WHAT YOU ARE ASKED TO DO.
Only one stretch of the data below is needed. Output the lines from the one with "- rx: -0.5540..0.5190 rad" up to and including the one with "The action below", exactly as they stand.

----------

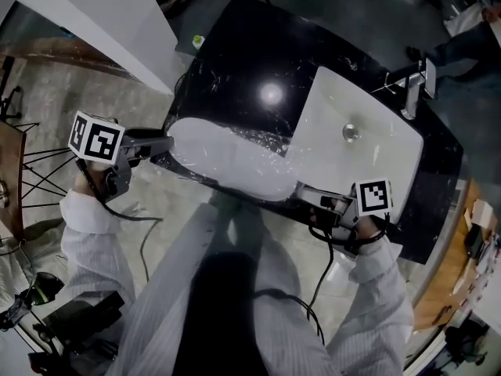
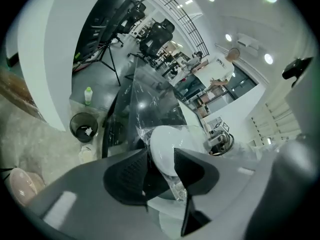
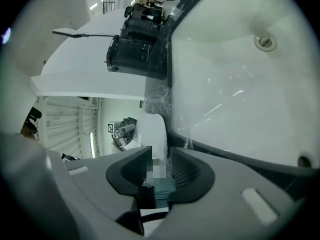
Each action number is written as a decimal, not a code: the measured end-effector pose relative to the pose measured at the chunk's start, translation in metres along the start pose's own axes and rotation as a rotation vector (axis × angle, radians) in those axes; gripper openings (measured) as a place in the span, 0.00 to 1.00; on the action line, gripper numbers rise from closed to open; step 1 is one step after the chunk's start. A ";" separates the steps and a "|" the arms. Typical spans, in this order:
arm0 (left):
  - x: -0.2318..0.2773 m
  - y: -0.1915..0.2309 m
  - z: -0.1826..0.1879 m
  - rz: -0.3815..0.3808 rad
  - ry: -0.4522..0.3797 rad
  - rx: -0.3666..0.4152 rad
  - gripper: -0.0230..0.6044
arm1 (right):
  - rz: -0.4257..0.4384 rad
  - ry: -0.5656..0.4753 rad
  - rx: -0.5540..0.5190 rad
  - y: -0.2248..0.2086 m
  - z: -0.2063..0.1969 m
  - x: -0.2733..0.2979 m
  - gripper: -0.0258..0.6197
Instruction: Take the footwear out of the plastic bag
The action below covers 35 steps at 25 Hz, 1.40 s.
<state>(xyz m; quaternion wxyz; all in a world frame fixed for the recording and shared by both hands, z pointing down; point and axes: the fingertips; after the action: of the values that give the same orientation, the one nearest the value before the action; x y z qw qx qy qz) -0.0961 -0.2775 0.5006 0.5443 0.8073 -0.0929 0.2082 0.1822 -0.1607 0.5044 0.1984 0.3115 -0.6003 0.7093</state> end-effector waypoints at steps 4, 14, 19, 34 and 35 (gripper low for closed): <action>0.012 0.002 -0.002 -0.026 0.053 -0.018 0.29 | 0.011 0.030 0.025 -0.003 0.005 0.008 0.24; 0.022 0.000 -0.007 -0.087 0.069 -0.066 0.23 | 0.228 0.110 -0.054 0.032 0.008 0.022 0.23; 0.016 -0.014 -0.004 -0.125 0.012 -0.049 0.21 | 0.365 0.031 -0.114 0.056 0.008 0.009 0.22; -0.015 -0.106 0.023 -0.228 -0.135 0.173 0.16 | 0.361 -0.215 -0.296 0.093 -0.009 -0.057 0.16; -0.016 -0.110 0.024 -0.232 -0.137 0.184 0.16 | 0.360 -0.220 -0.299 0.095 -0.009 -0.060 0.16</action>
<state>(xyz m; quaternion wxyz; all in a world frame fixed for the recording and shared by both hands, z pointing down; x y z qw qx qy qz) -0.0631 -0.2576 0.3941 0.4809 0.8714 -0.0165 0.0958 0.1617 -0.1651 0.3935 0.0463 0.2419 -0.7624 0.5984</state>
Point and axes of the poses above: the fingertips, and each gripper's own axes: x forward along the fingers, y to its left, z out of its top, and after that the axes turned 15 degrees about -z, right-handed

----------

RESPONSE TO THIS TASK.
  - rx: -0.5540..0.5190 rad
  - y: -0.2248..0.2086 m
  - z: -0.2063..0.1969 m
  - x: -0.2733..0.2979 m
  - gripper: -0.0258..0.6197
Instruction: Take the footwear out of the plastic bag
The action below covers 35 steps at 25 Hz, 1.40 s.

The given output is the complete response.